Luther believed that an ecumenical council could reform the Church, and he had appealed to its authority. Yet in his 1519 Leipzig debate with Catholic theologian Johann Eck and his 1521 speech at the Diet of Worms, Luther also contended that councils had erred and contradicted each other, as when the Fifth Lateran Council overturned Constance’s decree that councils were above popes.
Even so, Luther clung to a conciliarist position. When the pope finally proposed an ecumenical council at Mantua in 1537, Luther saw the opportunity to receive a favorable judgment that would reverse the pope’s condemnations, and he prepared for the proceedings by drafting a theological statement known as the Smalcald Articles.

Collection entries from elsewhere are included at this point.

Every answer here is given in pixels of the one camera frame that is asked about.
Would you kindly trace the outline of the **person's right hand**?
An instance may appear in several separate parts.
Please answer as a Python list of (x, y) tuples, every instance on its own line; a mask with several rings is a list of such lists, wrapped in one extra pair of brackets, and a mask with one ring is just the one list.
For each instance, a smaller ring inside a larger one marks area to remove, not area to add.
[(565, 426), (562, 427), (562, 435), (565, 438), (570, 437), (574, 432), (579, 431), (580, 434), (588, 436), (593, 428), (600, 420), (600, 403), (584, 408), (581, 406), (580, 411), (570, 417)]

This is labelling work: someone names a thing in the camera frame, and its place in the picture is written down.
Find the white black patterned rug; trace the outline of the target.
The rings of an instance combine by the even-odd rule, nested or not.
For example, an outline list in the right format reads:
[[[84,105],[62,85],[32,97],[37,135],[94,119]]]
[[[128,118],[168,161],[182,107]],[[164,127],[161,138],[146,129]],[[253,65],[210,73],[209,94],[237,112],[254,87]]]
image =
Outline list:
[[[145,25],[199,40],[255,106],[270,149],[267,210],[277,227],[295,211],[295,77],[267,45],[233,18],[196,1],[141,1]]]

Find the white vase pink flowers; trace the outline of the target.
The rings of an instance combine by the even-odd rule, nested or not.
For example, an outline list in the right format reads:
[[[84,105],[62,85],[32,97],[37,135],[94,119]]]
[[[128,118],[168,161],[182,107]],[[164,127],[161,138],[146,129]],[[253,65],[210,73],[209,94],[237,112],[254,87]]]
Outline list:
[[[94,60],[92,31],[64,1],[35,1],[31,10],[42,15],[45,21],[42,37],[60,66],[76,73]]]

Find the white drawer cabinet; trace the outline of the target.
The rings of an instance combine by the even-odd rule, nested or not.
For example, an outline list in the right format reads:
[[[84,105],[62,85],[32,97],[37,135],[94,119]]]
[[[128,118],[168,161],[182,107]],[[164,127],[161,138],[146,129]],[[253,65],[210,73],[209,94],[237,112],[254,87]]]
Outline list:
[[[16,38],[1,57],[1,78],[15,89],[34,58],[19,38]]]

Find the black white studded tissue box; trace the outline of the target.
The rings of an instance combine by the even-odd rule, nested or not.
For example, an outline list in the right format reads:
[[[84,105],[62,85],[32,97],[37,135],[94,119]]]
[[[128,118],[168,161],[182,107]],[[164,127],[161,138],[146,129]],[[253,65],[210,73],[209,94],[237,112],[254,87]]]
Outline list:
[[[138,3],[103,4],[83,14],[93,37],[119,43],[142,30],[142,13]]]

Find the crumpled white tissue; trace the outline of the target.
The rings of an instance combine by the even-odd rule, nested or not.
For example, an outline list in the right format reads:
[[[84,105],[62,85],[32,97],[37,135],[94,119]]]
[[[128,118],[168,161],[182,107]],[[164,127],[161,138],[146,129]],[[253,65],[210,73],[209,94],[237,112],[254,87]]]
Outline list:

By 1539, however, he had lost all confidence in the forthcoming council. He found that “the conclusions at which the council will arrive have been already determined.” The pope, he charged, had prejudiced his case; the bishops would no longer be free to judge. Luther declared the future council a sham.

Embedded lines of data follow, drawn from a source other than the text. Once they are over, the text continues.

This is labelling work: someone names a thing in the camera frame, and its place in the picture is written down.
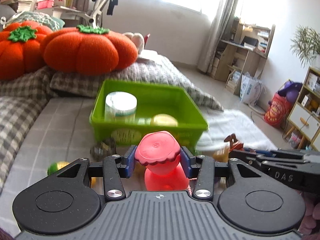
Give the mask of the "person's right hand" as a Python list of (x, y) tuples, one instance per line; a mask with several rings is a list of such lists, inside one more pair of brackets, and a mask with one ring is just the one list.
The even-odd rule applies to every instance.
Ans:
[(303, 239), (319, 239), (319, 194), (299, 192), (303, 197), (306, 211), (298, 231)]

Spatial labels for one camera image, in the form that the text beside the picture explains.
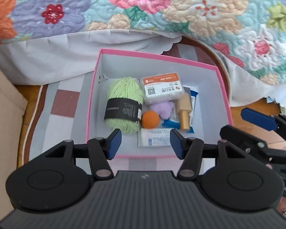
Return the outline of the blue wet wipes packet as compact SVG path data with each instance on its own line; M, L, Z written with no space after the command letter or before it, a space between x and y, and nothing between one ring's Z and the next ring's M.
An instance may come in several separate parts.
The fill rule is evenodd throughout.
M187 133L194 133L193 118L198 92L184 86L184 94L174 101L174 108L169 119L164 120L162 126Z

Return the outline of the white tissue packet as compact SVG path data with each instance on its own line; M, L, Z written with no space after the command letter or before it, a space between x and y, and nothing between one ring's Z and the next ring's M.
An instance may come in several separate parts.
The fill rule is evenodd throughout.
M140 129L138 147L166 147L170 145L170 129Z

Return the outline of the orange ball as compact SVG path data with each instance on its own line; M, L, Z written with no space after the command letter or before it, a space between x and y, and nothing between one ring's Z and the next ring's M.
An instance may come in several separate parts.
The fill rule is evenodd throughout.
M160 118L155 111L149 110L143 113L141 118L141 125L143 128L146 129L157 128L159 123L160 123Z

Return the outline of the purple plush toy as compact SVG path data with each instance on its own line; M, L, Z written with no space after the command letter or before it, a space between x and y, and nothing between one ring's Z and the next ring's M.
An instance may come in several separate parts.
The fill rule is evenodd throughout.
M162 120L168 120L170 118L171 112L174 108L174 102L163 101L155 104L151 104L149 109L157 113L157 115Z

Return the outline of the gold perfume bottle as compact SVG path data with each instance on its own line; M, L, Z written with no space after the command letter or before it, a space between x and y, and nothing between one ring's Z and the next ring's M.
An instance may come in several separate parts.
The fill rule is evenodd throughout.
M176 101L176 114L179 117L180 130L189 131L190 129L190 117L189 114L192 111L191 97L188 93L184 93Z

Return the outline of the green yarn ball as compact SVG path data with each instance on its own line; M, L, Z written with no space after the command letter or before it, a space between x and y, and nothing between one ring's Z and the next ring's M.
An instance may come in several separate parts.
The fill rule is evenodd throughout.
M116 79L107 92L104 121L107 127L122 133L137 133L140 129L143 91L133 77Z

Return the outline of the clear cotton swab box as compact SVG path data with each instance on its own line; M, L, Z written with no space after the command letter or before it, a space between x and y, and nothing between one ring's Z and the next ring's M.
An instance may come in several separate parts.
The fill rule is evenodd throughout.
M157 74L140 80L147 105L179 99L184 88L177 73Z

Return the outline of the pink cardboard box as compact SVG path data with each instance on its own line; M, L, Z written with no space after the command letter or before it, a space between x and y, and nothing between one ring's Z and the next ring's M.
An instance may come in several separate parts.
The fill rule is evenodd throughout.
M123 77L137 82L143 93L143 111L150 104L175 100L185 88L196 92L185 136L214 144L220 129L232 124L228 96L217 67L165 55L102 49L91 81L86 139L104 138L112 132L104 120L107 94L114 81Z

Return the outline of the patterned oval rug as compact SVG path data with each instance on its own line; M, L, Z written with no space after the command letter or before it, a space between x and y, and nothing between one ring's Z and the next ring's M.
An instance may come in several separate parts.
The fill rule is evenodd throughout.
M194 60L219 69L230 99L230 81L215 52L197 40L182 38L162 55ZM29 103L25 112L17 167L63 139L85 143L86 115L93 72L43 86L17 86Z

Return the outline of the white bed skirt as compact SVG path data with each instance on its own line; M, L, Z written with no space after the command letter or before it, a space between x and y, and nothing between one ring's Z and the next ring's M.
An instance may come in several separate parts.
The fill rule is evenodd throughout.
M270 97L286 108L286 84L267 75L251 76L230 54L175 33L82 31L0 45L0 69L17 85L44 85L92 71L101 49L164 54L216 65L226 83L230 105L245 106Z

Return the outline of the floral quilt bedspread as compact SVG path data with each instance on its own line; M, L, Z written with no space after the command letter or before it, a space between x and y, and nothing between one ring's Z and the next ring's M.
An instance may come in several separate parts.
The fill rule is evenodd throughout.
M0 0L0 46L109 29L180 33L286 84L286 0Z

When a council finally met in 1545 at Trent, the Church’s intervention was too late: Luther had written all his major treatises, and his followers continued his work after his death one year later. But had there been a Council of Worms, rather than a Diet of Worms, perhaps the early Protestant movement would have collapsed under an unfavorable judgment—by an authority that even Luther had acknowledged.
Luther had initially appealed to a council in an attempt to reform the Catholic Church from within. Without confidence that the Church would convene a legitimate council, he chose to reform the Church from without. Both of their decisions exacerbated a controversy that continues today.

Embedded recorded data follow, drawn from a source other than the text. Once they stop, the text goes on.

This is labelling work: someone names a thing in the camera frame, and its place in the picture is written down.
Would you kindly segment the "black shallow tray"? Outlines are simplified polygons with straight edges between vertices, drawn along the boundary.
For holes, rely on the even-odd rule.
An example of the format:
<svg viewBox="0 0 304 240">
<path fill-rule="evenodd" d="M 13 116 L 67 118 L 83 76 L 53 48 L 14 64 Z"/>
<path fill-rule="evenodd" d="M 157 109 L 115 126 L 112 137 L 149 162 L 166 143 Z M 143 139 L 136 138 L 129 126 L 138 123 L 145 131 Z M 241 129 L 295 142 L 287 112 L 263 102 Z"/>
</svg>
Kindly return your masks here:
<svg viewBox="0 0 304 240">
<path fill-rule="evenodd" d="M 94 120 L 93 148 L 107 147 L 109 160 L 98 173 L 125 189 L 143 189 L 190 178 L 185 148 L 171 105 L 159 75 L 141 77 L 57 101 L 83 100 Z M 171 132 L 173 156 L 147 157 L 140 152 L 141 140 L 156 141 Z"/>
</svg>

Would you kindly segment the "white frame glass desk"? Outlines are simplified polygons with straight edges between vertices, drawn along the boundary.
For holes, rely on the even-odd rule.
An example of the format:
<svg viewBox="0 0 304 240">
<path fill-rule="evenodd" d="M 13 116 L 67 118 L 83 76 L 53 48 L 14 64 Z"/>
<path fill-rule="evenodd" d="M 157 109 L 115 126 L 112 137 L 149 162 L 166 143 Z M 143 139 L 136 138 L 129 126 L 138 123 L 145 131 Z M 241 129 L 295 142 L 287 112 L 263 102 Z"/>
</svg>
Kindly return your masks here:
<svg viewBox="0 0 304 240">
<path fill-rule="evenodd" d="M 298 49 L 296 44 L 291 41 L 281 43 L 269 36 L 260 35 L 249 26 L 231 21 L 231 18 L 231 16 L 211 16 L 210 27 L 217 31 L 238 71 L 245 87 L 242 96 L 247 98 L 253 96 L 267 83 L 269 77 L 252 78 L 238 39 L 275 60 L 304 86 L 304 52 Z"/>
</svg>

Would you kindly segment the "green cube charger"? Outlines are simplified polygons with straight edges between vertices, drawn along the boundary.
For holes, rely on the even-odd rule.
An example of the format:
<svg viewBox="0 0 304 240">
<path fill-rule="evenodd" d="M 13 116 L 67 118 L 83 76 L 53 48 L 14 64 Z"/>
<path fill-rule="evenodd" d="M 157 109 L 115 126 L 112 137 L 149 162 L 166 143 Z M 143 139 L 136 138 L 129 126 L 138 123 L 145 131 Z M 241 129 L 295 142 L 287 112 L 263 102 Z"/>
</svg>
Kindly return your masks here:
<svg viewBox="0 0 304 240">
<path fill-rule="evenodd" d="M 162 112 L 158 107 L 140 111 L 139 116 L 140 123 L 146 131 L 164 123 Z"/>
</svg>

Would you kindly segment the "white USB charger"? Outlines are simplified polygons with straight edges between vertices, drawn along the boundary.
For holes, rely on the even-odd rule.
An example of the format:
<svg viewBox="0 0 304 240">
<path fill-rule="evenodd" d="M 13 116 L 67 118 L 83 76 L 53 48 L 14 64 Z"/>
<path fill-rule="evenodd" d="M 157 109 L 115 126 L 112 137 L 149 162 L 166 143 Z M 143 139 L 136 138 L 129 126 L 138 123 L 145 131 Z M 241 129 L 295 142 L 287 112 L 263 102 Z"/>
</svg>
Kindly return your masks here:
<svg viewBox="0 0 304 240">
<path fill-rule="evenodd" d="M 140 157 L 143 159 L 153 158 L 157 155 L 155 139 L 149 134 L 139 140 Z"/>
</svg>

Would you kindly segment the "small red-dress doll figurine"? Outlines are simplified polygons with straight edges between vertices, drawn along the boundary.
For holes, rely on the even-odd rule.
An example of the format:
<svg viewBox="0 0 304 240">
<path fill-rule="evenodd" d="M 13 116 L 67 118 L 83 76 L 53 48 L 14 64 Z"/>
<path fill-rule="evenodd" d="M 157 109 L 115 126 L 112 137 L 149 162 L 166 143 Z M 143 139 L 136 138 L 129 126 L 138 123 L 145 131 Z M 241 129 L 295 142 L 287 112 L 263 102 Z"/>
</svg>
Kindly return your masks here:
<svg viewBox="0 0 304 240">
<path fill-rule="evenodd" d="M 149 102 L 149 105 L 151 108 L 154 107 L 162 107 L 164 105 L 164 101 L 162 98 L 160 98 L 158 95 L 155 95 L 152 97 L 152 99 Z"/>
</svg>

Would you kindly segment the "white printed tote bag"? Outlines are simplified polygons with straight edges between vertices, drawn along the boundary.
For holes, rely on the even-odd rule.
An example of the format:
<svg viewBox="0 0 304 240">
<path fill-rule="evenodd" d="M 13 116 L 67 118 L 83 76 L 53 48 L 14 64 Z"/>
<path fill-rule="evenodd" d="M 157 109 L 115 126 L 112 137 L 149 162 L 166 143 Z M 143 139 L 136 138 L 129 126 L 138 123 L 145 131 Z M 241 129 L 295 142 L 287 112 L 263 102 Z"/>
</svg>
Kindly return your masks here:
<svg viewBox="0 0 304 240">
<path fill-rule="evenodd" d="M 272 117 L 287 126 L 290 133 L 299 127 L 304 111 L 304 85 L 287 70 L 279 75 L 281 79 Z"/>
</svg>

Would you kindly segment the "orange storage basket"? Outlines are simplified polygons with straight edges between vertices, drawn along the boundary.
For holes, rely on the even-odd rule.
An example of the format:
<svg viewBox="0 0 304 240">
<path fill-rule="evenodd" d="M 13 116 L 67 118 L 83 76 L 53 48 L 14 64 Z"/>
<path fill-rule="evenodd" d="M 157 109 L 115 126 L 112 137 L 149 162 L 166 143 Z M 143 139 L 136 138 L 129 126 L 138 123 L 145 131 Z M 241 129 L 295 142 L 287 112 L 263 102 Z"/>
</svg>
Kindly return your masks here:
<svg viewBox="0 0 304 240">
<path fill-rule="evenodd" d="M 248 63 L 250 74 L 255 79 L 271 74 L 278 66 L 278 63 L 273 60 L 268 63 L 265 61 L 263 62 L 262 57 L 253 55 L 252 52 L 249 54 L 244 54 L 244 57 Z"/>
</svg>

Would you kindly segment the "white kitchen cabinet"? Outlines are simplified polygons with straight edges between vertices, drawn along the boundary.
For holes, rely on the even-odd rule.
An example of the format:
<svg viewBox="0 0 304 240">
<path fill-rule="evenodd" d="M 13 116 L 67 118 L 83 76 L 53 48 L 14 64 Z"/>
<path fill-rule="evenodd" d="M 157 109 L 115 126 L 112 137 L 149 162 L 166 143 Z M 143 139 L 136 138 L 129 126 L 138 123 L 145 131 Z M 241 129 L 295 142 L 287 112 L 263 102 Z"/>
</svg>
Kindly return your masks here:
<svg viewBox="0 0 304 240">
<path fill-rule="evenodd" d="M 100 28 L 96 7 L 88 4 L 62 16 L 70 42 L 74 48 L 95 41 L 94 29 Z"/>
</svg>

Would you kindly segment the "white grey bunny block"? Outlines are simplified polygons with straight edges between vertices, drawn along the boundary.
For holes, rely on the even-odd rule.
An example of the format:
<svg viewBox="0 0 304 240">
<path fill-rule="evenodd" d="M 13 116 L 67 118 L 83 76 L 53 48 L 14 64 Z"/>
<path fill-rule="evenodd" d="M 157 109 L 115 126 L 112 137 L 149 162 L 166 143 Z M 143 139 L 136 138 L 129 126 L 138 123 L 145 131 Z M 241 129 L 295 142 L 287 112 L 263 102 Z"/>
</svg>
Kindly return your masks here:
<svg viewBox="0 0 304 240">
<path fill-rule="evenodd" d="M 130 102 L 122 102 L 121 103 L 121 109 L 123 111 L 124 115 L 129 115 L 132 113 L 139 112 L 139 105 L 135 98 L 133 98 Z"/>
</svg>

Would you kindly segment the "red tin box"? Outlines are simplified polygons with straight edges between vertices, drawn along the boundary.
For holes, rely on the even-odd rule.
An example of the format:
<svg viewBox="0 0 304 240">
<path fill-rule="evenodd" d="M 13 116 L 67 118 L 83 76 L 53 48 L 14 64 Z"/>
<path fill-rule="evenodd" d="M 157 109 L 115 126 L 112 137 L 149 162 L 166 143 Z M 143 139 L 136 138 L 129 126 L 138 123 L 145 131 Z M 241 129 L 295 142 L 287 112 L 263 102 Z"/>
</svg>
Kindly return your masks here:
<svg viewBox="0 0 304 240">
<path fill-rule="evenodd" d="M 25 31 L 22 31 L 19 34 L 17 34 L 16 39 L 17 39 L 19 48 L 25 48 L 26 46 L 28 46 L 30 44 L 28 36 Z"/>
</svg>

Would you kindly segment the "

For contemporary Protestants such as Stanley Hauerwas who justify Protestantism by the perceived need to reform the Church from the outside, the “conciliar option” offers an alternative: reform from within, such as the early Luther counseled. Could the Protestant Reformation have been an internal Catholic Reformation instead?
Of course, holding frequent councils might weaken the faithful’s religious assent to the pope and the ordinary magisterium. But today we may be experiencing the dangers on the other side. Predicated too strictly on the power of the pontiff, Church authority may become increasingly absolutist. By relying too much on the ad hoc determinations of local bishops, the Church may be thrown into doctrinal confusion.
By convening a council, the Church might have averted one great schism. Today, as the Church confronts another doctrinal crisis, perhaps the conciliar option should be on the table.
Michael D. Breidenbach is assistant professor of history at Ave Maria University and a 2019 visiting research scholar at Corpus Christi College, Oxford.